WHAT NEEDS TO BE DONE: Return the data. Every word must match.

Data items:
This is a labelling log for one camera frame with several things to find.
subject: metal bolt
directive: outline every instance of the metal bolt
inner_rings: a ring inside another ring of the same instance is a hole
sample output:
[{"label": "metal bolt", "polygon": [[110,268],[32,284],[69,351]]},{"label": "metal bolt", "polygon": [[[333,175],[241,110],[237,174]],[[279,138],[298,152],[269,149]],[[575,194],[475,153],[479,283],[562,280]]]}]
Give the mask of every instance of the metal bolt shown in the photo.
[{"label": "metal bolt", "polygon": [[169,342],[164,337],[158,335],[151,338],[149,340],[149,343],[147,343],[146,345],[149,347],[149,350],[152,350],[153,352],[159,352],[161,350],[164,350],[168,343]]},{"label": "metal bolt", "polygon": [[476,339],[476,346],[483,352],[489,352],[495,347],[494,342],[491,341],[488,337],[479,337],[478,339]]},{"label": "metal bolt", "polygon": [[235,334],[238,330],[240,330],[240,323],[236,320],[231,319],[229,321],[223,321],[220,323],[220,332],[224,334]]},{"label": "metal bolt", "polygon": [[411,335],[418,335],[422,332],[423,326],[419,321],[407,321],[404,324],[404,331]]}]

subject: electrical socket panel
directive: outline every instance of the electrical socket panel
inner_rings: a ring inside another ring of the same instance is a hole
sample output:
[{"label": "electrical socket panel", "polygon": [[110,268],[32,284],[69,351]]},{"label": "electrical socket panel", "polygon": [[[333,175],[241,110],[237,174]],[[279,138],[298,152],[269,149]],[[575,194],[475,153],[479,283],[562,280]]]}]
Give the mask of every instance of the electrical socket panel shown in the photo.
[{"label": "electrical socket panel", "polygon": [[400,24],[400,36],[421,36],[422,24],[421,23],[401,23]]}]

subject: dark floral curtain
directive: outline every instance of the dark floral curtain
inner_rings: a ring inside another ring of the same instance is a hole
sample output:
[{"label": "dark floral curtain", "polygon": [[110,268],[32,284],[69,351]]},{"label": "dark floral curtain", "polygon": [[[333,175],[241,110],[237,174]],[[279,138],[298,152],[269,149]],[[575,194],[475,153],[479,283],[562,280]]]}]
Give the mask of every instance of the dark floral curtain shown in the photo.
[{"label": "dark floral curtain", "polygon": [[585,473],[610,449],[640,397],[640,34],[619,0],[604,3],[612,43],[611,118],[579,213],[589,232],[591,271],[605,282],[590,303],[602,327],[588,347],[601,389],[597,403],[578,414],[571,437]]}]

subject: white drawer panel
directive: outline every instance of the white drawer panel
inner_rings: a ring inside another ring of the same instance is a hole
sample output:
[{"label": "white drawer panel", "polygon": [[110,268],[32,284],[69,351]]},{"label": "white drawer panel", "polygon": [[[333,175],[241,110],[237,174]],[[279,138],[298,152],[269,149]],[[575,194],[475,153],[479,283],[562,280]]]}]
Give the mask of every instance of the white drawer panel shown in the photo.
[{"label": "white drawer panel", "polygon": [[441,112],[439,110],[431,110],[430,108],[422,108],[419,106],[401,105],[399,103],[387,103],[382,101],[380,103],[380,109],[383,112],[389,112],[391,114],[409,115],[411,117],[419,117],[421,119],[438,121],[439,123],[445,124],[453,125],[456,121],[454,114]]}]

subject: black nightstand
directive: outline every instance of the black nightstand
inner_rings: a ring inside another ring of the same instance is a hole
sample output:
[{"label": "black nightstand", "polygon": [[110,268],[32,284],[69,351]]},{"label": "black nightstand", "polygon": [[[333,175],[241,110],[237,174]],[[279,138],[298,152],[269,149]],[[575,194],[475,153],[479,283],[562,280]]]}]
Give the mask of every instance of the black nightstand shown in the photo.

EXERCISE ANSWER:
This is a labelling log for one camera frame with several things to find.
subject: metal bolt
directive: outline every instance of the metal bolt
inner_rings: a ring inside another ring of the same instance is a hole
sample output:
[{"label": "metal bolt", "polygon": [[110,268],[32,284],[69,351]]},{"label": "metal bolt", "polygon": [[[333,175],[241,110],[237,174]],[[279,138],[298,152],[269,149]],[[575,194],[475,153],[479,283],[562,280]]]}]
Give the mask of every instance of the metal bolt shown in the photo.
[{"label": "metal bolt", "polygon": [[169,342],[164,337],[158,335],[151,338],[149,340],[149,343],[147,343],[146,345],[149,347],[149,350],[152,350],[153,352],[159,352],[161,350],[164,350],[168,343]]},{"label": "metal bolt", "polygon": [[476,339],[476,346],[483,352],[489,352],[495,347],[494,342],[491,341],[488,337],[479,337],[478,339]]},{"label": "metal bolt", "polygon": [[235,334],[238,330],[240,330],[240,323],[236,320],[231,319],[229,321],[223,321],[220,323],[220,332],[224,334]]},{"label": "metal bolt", "polygon": [[411,335],[418,335],[422,332],[423,326],[419,321],[407,321],[404,324],[404,331]]}]

subject: electrical socket panel
directive: outline every instance of the electrical socket panel
inner_rings: a ring inside another ring of the same instance is a hole
sample output:
[{"label": "electrical socket panel", "polygon": [[110,268],[32,284],[69,351]]},{"label": "electrical socket panel", "polygon": [[[333,175],[241,110],[237,174]],[[279,138],[298,152],[269,149]],[[575,194],[475,153],[479,283],[562,280]]]}]
Give the mask of every instance of the electrical socket panel shown in the photo.
[{"label": "electrical socket panel", "polygon": [[400,24],[400,36],[421,36],[422,24],[421,23],[401,23]]}]

subject: dark floral curtain
directive: outline every instance of the dark floral curtain
inner_rings: a ring inside another ring of the same instance is a hole
sample output:
[{"label": "dark floral curtain", "polygon": [[110,268],[32,284],[69,351]]},{"label": "dark floral curtain", "polygon": [[[333,175],[241,110],[237,174]],[[279,138],[298,152],[269,149]],[[575,194],[475,153],[479,283],[562,280]]]}]
Give the mask of every instance of the dark floral curtain shown in the photo.
[{"label": "dark floral curtain", "polygon": [[585,473],[610,449],[640,397],[640,34],[619,0],[604,3],[612,43],[611,118],[579,213],[589,232],[591,271],[605,282],[590,303],[602,327],[588,347],[601,389],[597,403],[578,414],[571,437]]}]

subject: white drawer panel
directive: outline every instance of the white drawer panel
inner_rings: a ring inside another ring of the same instance is a hole
sample output:
[{"label": "white drawer panel", "polygon": [[110,268],[32,284],[69,351]]},{"label": "white drawer panel", "polygon": [[[333,175],[241,110],[237,174]],[[279,138],[298,152],[269,149]],[[575,194],[475,153],[479,283],[562,280]]]}]
Give the mask of every instance of the white drawer panel shown in the photo.
[{"label": "white drawer panel", "polygon": [[441,112],[439,110],[431,110],[430,108],[422,108],[419,106],[401,105],[399,103],[387,103],[382,101],[380,103],[380,109],[383,112],[389,112],[391,114],[409,115],[411,117],[419,117],[421,119],[438,121],[439,123],[445,124],[453,125],[456,121],[454,114]]}]

subject: black nightstand
directive: outline every instance of the black nightstand
inner_rings: a ring inside another ring of the same instance is a hole
sample output:
[{"label": "black nightstand", "polygon": [[110,268],[32,284],[69,351]]},{"label": "black nightstand", "polygon": [[[333,175],[241,110],[237,174]],[[279,138],[298,152],[269,149]],[[575,194],[475,153],[479,283],[562,280]]]}]
Give the mask of every instance of the black nightstand shown in the photo.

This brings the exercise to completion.